Report: Pilots in fatal crash knew plane had brake issues
GREENVILLE, S.C. (AP) — A 2018 plane crash in South Carolina that left two pilots dead was partially caused by the co-pilot’s decision to fly the plane knowing it had unresolved maintenance issues, according to federal regulators.
Pilot John Christian Caswell, of Port St. Lucie, Florida, and co-pilot Stephen George Fox, of Indian Rocks, Florida, were killed when a plane they were landing went off the runaway at Greenville Downtown Airport, through a fence and down a 200-foot safety area, where the plane split apart.
The plane flew from Florida’s St. Pete-Clearwater International Airport and was carrying two passengers that survived.
Last week, the National Transportation Safety Board concluded that Fox knew the plane’s breaking system was inoperable but still continued to fly the plane, news outlets reported Thursday.

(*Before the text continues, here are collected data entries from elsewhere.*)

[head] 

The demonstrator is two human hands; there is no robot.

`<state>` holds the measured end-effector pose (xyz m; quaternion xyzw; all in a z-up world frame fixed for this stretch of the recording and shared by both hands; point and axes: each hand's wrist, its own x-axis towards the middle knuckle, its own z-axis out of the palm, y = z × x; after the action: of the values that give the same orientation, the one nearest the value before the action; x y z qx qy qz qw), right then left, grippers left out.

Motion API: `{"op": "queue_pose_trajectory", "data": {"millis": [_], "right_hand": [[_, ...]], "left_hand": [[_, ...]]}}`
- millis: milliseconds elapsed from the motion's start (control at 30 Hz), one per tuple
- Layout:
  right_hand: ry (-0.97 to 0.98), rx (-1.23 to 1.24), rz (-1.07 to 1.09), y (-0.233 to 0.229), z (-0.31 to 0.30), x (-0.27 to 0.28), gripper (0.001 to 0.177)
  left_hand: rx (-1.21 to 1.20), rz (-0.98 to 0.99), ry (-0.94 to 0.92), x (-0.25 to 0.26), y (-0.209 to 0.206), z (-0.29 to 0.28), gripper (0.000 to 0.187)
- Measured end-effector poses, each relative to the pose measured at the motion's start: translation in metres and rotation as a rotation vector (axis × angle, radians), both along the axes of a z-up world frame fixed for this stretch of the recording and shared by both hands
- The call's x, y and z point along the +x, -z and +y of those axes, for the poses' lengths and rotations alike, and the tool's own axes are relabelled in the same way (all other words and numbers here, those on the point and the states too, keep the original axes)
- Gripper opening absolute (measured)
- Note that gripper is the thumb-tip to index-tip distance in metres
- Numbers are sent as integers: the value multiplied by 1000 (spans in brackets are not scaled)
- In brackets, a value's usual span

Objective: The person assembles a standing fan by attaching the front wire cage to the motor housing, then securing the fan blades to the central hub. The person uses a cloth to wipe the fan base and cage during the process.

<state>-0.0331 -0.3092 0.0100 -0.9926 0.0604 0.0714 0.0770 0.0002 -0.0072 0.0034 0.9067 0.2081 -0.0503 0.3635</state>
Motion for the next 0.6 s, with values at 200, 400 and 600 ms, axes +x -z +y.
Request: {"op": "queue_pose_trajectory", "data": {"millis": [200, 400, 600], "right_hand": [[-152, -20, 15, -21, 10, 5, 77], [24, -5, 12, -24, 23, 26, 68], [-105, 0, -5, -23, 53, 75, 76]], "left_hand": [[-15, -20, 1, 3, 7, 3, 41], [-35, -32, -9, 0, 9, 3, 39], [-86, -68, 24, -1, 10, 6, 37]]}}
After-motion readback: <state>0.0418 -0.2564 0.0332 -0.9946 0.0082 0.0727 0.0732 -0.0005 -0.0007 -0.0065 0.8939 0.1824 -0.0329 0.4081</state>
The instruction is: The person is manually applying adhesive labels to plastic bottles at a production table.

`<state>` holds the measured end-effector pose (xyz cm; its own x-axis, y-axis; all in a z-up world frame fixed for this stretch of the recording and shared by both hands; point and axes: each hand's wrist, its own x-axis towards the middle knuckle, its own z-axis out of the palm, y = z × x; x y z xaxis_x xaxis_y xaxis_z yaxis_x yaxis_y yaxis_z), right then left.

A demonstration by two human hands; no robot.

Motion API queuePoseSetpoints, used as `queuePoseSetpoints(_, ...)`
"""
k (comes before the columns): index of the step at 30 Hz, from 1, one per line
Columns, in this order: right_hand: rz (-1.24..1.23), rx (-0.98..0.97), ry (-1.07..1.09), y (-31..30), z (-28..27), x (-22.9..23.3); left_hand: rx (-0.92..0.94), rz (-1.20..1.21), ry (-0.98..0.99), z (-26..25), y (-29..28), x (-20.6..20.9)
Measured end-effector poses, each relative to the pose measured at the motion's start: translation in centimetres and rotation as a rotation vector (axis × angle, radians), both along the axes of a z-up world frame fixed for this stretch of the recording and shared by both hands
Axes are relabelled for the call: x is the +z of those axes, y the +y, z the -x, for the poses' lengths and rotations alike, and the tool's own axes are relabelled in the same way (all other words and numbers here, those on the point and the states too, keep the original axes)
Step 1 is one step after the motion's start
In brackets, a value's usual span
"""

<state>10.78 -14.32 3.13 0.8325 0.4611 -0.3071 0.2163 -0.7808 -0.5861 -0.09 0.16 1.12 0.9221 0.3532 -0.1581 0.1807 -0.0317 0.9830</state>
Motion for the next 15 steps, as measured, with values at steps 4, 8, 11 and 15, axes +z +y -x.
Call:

The agency also determined that both Caswell, 49, and Fox, 66, failed to configure the plane in a way that would have allowed an an emergency brake system to stop it during landing.
The report said the airplane was in storage for several years and was undergoing maintenance to resolved over 100 discrepancies including an overhaul of the landing gear.
A preliminary report in October 2018 revealed that neither Fox or Caswell had proper certificates to fly the Dassault Falcon 50.
Caswell had second-in-command privileges to fly that jet, which means he could only fly as a co-pilot with someone who had a pilot-in-command rating. Fox held a private pilot certificate, meaning he too lacked the FAA-required certification to fly as the co-pilot on the flight.